Your objective
Give back all the data exactly, line by line.
───── Dataset content ─────
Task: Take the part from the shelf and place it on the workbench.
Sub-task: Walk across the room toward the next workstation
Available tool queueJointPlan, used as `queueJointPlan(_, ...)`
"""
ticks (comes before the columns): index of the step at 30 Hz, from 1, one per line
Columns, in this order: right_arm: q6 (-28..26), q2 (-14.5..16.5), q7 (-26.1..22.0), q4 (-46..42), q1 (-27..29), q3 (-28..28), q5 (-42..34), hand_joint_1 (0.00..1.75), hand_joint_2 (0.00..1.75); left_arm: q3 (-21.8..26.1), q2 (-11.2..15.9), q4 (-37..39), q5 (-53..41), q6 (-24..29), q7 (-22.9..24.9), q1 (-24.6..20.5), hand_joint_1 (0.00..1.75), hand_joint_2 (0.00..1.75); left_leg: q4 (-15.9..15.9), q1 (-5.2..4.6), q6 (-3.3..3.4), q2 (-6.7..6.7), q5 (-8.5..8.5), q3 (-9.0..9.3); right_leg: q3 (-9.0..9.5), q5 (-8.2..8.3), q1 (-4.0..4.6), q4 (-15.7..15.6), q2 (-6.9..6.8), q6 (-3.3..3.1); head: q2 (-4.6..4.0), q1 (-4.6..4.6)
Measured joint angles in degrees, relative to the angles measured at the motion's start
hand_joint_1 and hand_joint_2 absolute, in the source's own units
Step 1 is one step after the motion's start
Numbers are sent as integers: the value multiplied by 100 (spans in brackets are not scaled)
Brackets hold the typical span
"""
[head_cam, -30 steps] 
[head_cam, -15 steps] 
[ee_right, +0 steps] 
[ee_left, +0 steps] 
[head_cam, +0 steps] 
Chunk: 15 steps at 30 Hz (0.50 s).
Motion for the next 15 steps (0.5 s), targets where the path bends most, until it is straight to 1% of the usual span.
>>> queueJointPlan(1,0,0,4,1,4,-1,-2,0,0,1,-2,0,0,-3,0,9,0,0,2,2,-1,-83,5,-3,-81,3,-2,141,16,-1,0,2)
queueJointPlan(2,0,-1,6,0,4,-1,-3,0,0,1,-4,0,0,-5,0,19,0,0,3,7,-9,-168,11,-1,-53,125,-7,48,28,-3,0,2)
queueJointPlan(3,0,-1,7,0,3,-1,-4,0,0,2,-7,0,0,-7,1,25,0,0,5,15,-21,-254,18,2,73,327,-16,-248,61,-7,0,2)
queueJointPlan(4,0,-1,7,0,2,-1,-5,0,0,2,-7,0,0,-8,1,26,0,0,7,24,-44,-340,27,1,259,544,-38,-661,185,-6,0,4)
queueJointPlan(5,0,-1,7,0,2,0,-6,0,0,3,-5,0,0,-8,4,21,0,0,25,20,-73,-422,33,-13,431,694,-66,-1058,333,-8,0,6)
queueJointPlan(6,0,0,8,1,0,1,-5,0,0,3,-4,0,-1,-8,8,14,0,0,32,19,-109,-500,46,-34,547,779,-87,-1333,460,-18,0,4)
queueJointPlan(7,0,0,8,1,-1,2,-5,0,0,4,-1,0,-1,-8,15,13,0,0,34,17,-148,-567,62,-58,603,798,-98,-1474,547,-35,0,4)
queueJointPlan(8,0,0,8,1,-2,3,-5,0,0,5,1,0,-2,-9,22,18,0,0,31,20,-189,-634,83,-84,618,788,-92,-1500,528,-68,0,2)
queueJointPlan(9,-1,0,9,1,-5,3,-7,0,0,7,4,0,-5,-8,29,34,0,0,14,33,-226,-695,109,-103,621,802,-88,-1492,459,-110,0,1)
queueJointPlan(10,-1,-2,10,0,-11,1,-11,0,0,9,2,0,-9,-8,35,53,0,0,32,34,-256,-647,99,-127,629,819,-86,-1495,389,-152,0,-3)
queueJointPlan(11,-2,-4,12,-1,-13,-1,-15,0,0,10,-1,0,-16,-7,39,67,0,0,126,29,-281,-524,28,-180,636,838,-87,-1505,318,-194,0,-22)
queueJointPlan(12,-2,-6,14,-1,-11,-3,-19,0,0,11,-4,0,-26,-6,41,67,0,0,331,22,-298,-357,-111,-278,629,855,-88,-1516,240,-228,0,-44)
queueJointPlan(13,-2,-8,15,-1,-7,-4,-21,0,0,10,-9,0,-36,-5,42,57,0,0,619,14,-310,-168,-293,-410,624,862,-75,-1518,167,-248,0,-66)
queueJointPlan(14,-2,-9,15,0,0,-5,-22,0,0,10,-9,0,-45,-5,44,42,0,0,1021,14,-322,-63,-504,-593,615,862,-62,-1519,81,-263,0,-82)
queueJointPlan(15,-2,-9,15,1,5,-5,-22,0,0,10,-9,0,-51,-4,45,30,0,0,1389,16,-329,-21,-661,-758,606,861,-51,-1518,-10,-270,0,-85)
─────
Problem solution
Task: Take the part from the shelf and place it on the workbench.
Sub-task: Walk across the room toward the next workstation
Available tool queueJointPlan, used as `queueJointPlan(_, ...)`
"""
ticks (comes before the columns): index of the step at 30 Hz, from 1, one per line
Columns, in this order: right_arm: q6 (-28..26), q2 (-14.5..16.5), q7 (-26.1..22.0), q4 (-46..42), q1 (-27..29), q3 (-28..28), q5 (-42..34), hand_joint_1 (0.00..1.75), hand_joint_2 (0.00..1.75); left_arm: q3 (-21.8..26.1), q2 (-11.2..15.9), q4 (-37..39), q5 (-53..41), q6 (-24..29), q7 (-22.9..24.9), q1 (-24.6..20.5), hand_joint_1 (0.00..1.75), hand_joint_2 (0.00..1.75); left_leg: q4 (-15.9..15.9), q1 (-5.2..4.6), q6 (-3.3..3.4), q2 (-6.7..6.7), q5 (-8.5..8.5), q3 (-9.0..9.3); right_leg: q3 (-9.0..9.5), q5 (-8.2..8.3), q1 (-4.0..4.6), q4 (-15.7..15.6), q2 (-6.9..6.8), q6 (-3.3..3.1); head: q2 (-4.6..4.0), q1 (-4.6..4.6)
Measured joint angles in degrees, relative to the angles measured at the motion's start
hand_joint_1 and hand_joint_2 absolute, in the source's own units
Step 1 is one step after the motion's start
Numbers are sent as integers: the value multiplied by 100 (spans in brackets are not scaled)
Brackets hold the typical span
"""
[head_cam, -30 steps] 
[head_cam, -15 steps] 
[ee_right, +0 steps] 
[ee_left, +0 steps] 
[head_cam, +0 steps] 
Chunk: 15 steps at 30 Hz (0.50 s).
Motion for the next 15 steps (0.5 s), targets where the path bends most, until it is straight to 1% of the usual span.
>>> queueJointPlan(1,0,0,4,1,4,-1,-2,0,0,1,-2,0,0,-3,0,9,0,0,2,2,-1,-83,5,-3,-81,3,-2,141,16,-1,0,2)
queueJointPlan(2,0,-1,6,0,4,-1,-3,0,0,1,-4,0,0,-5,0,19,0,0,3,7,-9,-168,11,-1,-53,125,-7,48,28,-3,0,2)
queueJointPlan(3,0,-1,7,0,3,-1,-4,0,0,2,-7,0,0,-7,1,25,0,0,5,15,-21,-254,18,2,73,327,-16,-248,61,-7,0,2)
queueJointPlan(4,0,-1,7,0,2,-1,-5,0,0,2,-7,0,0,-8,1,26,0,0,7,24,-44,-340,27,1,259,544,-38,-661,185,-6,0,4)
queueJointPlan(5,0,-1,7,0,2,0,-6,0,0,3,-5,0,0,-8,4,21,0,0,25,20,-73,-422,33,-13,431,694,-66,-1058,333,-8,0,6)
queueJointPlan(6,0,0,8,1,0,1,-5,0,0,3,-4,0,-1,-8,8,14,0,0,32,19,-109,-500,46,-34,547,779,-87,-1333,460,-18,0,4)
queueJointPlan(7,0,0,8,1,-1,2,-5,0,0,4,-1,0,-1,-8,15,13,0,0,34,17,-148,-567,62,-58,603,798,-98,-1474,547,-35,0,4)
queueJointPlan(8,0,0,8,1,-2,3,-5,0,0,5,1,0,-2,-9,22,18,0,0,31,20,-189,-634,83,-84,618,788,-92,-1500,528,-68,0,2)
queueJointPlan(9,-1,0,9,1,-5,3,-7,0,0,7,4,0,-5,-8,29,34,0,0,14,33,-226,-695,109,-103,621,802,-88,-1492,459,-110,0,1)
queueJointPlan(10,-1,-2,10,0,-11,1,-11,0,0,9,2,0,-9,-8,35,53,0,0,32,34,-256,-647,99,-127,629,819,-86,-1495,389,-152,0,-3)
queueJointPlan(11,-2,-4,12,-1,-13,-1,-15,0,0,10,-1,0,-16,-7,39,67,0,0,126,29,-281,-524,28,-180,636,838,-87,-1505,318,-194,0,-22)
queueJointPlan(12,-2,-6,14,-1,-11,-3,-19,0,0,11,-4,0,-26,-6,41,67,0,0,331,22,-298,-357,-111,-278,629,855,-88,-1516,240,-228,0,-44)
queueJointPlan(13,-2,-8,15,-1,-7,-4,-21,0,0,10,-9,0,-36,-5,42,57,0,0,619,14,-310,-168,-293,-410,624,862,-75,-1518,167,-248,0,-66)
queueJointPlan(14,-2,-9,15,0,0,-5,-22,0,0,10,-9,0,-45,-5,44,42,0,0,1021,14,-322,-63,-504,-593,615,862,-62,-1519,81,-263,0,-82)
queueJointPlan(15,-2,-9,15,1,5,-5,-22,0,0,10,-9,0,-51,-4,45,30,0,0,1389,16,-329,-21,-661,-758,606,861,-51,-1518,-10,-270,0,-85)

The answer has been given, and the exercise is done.